Einmal wird von einem "zynisch wirkenden Hieb" gegen die Volkskunde gesprochen (269: Hitler, so habe Gottfried Holtz 1935 geschrieben, erzähle nicht Märchen, sondern verbreite eine Weltanschauung, die also nicht gesammelt und bewahrt, sondern dem Volk in Schulungskursen nahe gebracht werden müsse): Was, wenn nicht das, ist eine Sottise? Aber ein Zynismus ist es eben gerade nicht; Zynismen sind in Diktaturen ein übliches Ausdrucksmittel des Machthabers gegenüber "seinem" Volk, das sich aber seinerseits auf dem Wege der Ironie und des hintergründigen Witzes stets zu entziehen versteht. Schließlich bleibt unverständlich, warum die Organisationsstruktur der Dorfkirchenbewegung nur unter dem Gleichschaltungsaspekt Interesse finden konnte (im Kapitel über den "Weg ins politische Extrem", 223 ff.), und vor allem, wieso das titelgebende Thema des Buches - "Volkskunde und evangelische Theologie" - im Kapitel über "Organisierte Religiöse Volkskunde der Arbeitsgemeinschaften in Hamburg und Leipzig 1937-1945" - auf wenig mehr als 30 Seiten untergebracht werden musste (nämlich die dort verborgenen Abschnitte 5-12).

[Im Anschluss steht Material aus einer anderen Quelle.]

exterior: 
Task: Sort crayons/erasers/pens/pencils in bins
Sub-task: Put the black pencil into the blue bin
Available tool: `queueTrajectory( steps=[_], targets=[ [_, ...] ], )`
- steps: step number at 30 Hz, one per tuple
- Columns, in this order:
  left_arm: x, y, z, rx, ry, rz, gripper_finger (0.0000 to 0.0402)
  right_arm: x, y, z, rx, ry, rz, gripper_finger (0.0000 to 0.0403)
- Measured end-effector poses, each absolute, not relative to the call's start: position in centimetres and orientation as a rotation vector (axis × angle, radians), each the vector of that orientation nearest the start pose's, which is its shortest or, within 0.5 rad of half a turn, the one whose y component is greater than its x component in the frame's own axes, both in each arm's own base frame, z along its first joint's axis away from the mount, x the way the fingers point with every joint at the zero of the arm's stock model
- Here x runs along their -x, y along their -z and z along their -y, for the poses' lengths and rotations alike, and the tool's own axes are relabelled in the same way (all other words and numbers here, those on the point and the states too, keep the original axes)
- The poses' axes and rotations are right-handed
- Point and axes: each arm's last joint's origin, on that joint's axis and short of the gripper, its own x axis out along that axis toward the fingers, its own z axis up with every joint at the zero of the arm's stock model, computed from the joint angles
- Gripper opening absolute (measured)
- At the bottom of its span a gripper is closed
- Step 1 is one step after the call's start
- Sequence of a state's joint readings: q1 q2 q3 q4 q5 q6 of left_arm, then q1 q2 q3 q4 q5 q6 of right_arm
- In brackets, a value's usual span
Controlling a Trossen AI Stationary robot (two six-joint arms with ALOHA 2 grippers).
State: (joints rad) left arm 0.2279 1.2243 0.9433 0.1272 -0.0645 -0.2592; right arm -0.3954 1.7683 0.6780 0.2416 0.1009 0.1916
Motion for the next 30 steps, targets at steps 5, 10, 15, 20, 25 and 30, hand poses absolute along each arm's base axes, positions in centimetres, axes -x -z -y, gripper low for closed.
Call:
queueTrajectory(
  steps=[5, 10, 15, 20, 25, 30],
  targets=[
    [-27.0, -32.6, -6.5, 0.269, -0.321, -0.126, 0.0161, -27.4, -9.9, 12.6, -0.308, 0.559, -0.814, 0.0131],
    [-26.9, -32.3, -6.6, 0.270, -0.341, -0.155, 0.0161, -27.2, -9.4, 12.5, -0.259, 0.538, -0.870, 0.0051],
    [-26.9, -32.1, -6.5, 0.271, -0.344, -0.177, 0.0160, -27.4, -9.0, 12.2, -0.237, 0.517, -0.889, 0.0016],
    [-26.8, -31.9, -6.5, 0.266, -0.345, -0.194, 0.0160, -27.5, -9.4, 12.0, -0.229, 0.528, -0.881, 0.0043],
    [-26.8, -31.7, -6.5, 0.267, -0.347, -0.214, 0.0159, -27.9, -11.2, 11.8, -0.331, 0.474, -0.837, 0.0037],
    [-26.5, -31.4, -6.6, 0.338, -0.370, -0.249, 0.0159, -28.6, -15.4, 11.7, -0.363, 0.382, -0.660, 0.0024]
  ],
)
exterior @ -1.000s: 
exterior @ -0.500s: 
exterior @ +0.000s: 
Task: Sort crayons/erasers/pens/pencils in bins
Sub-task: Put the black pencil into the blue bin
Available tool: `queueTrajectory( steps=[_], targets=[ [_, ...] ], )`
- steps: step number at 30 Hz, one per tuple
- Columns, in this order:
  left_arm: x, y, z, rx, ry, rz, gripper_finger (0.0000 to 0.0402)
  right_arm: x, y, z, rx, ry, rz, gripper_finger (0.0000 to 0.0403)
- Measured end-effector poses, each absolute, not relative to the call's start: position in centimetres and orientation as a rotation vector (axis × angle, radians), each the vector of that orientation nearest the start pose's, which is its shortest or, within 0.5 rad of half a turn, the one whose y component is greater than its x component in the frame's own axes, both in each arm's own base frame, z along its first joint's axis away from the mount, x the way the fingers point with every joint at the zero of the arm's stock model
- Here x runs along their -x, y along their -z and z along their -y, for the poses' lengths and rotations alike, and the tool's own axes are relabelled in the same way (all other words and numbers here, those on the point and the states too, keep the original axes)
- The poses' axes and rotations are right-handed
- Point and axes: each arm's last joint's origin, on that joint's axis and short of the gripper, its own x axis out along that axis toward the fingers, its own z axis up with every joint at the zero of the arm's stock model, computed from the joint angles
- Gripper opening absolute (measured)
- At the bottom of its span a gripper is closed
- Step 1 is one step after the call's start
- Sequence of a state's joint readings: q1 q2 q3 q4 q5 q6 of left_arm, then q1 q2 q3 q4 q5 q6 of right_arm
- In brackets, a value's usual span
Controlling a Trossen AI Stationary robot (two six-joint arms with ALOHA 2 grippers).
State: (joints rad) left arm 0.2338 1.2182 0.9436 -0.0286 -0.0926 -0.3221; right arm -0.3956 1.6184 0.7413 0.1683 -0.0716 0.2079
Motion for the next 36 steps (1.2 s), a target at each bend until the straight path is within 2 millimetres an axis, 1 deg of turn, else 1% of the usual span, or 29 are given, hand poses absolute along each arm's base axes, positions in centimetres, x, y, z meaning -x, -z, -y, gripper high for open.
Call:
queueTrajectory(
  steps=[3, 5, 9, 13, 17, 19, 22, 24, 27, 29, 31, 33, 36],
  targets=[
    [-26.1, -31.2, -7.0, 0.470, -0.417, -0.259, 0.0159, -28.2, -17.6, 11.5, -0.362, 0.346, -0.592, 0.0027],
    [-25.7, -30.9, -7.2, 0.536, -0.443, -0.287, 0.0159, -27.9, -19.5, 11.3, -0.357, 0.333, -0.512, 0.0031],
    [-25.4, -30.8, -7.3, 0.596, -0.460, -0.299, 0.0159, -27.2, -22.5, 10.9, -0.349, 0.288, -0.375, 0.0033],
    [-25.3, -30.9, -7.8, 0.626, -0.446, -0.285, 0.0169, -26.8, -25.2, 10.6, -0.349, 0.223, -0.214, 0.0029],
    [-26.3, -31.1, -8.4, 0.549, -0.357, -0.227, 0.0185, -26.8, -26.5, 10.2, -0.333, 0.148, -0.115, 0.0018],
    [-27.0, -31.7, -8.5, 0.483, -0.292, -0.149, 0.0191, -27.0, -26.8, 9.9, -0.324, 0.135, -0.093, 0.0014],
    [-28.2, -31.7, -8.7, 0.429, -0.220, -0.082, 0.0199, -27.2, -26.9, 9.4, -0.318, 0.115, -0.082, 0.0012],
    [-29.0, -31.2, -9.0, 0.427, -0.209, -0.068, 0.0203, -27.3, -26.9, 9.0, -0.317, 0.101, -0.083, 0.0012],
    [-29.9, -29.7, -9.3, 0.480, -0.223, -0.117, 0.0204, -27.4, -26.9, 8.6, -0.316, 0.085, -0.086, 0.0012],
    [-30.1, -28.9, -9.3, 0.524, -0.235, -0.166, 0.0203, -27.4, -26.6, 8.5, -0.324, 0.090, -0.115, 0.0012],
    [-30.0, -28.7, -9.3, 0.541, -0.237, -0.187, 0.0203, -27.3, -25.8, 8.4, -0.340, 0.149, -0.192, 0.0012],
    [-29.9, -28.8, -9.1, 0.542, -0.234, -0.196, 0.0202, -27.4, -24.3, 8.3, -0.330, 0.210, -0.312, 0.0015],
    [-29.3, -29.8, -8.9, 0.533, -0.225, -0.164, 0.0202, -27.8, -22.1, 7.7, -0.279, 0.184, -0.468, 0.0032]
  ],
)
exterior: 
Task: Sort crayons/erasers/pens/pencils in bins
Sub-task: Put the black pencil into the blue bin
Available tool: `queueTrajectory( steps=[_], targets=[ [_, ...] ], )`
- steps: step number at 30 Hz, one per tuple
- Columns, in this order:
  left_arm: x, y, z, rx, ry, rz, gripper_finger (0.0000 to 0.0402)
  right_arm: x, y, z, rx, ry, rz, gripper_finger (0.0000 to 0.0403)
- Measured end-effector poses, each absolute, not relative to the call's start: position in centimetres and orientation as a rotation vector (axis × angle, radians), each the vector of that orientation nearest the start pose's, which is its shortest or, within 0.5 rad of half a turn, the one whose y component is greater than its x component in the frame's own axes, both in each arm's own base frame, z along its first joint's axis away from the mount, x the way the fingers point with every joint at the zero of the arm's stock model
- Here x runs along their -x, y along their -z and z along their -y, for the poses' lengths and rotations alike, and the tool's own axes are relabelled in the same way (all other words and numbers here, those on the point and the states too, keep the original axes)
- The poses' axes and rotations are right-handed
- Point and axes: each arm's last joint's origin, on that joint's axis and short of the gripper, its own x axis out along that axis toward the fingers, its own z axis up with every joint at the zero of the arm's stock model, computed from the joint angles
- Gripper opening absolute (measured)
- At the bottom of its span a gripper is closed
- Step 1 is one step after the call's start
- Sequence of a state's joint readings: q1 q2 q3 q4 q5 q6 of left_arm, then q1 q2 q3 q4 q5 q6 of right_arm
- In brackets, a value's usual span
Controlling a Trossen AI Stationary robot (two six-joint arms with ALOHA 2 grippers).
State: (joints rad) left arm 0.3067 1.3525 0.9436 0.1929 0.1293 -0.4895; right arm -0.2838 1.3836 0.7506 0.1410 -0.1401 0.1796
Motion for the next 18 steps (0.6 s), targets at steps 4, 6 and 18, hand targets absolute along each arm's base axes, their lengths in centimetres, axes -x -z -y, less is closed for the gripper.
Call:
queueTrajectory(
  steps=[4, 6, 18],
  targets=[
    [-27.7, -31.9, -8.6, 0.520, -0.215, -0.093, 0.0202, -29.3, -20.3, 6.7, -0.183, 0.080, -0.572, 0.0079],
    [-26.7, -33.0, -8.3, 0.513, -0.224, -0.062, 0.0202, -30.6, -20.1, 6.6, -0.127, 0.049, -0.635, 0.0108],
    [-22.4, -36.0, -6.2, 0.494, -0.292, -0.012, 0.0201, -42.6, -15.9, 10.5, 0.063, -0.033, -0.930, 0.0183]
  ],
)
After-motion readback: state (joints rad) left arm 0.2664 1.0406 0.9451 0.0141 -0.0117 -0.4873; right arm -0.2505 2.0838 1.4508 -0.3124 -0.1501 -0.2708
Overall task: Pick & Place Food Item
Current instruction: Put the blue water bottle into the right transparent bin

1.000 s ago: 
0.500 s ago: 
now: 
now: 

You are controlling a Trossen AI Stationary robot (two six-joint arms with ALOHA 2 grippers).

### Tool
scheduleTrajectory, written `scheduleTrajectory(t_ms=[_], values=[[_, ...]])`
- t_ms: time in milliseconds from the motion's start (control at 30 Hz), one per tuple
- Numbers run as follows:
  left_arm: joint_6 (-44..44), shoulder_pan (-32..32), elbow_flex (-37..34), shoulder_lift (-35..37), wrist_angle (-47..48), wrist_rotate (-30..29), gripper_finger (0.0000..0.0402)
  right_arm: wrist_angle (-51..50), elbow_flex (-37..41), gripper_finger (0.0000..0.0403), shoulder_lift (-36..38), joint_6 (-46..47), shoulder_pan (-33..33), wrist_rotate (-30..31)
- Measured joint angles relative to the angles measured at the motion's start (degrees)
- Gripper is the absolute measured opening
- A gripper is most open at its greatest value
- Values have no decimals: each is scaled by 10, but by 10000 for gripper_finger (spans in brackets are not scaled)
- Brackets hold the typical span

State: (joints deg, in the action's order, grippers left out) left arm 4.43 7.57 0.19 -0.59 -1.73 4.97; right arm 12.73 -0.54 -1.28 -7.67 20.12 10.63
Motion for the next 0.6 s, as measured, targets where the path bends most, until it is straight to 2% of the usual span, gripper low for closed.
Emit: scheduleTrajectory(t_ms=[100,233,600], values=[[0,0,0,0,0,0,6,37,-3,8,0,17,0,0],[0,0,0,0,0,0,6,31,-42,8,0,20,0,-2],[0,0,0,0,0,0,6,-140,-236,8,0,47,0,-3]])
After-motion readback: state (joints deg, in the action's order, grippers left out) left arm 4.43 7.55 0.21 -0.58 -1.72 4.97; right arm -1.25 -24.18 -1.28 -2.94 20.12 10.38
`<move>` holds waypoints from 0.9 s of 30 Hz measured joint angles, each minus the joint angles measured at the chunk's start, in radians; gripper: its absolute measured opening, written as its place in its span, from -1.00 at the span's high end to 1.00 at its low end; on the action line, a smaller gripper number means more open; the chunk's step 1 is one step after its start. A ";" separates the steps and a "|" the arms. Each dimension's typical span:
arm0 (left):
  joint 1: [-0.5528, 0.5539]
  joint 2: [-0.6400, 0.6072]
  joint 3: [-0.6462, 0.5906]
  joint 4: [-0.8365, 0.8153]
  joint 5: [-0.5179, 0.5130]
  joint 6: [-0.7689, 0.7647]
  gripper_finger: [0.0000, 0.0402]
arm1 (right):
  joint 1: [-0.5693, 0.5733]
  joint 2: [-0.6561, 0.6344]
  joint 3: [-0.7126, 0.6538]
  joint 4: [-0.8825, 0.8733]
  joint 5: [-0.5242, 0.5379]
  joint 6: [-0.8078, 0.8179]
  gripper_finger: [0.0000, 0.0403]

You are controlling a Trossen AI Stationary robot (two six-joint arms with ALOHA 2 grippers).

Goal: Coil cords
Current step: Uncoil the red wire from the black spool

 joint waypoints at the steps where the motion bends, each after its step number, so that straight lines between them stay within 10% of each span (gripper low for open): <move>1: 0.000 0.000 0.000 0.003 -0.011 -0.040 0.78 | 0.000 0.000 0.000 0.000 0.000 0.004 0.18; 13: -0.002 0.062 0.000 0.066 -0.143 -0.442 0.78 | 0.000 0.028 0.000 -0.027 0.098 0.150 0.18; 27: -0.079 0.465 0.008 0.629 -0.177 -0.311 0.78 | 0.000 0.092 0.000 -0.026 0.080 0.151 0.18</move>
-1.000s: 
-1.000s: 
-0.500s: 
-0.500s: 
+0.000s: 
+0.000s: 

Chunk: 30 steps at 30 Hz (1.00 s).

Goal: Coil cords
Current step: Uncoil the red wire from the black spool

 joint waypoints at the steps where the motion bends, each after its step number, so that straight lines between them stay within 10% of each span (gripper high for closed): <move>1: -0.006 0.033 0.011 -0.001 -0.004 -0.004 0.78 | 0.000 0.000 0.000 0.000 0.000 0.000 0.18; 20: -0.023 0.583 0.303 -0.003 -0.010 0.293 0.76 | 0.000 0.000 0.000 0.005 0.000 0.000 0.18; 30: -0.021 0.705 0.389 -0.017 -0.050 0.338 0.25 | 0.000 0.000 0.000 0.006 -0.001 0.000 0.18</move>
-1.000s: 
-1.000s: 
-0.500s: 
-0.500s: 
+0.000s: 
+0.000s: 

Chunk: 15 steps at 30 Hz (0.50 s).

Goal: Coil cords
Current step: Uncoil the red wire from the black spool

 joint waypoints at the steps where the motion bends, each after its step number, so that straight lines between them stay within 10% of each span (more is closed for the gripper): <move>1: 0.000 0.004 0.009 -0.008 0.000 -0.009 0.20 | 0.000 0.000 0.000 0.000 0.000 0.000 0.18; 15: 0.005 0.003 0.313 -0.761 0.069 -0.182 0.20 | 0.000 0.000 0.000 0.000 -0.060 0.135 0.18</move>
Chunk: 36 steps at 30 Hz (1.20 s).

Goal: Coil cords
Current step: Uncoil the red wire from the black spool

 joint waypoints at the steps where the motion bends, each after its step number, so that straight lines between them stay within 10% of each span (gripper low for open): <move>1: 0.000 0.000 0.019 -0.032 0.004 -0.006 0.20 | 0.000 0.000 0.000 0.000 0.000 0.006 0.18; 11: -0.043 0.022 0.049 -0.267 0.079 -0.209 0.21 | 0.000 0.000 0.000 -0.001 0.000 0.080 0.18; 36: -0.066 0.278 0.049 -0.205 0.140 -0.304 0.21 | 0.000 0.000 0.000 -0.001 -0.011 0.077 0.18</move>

Schließlich wäre eine Anknüpfung an die Gegenwartsdiskussionen wünschenswert gewesen, denn an der Brisanz des Themas ist nicht zu zweifeln. Nicht nur, dass der Klientelismus der heutigen Funktional- und Personalpfarrämter, die eben auch in der fraglichen Zeit als Modell für die Stadt und für Anstalten aller Art entworfen worden waren, als genaue Entsprechung zum Modell der Dorfkirche betrachtet werden könnte. Die Selbstermutigung der in Gemeinden und Kirchen Verantwortung Tragenden angesichts der Entkirchlichung der Gesellschaft greift nach wie vor auf die vermeintliche Alternative von Gewohnheitschristentum und Innerlichkeitschristentum zurück. Die Hoffnung ist, den Leuten das ihnen fraglos Selbstverständliche als Unwahrscheinliches, Besonderes deutlich machen zu können, damit sie sich dafür fortan aus Einsicht entscheiden können; aus der Hoffnung ergeben sich die verschiedensten gemeindepädagogischen Programme. Über die Riskanz eines solchen Unternehmens kann die Geschichte der volkskundlichen Disziplin in aller Klarheit belehren.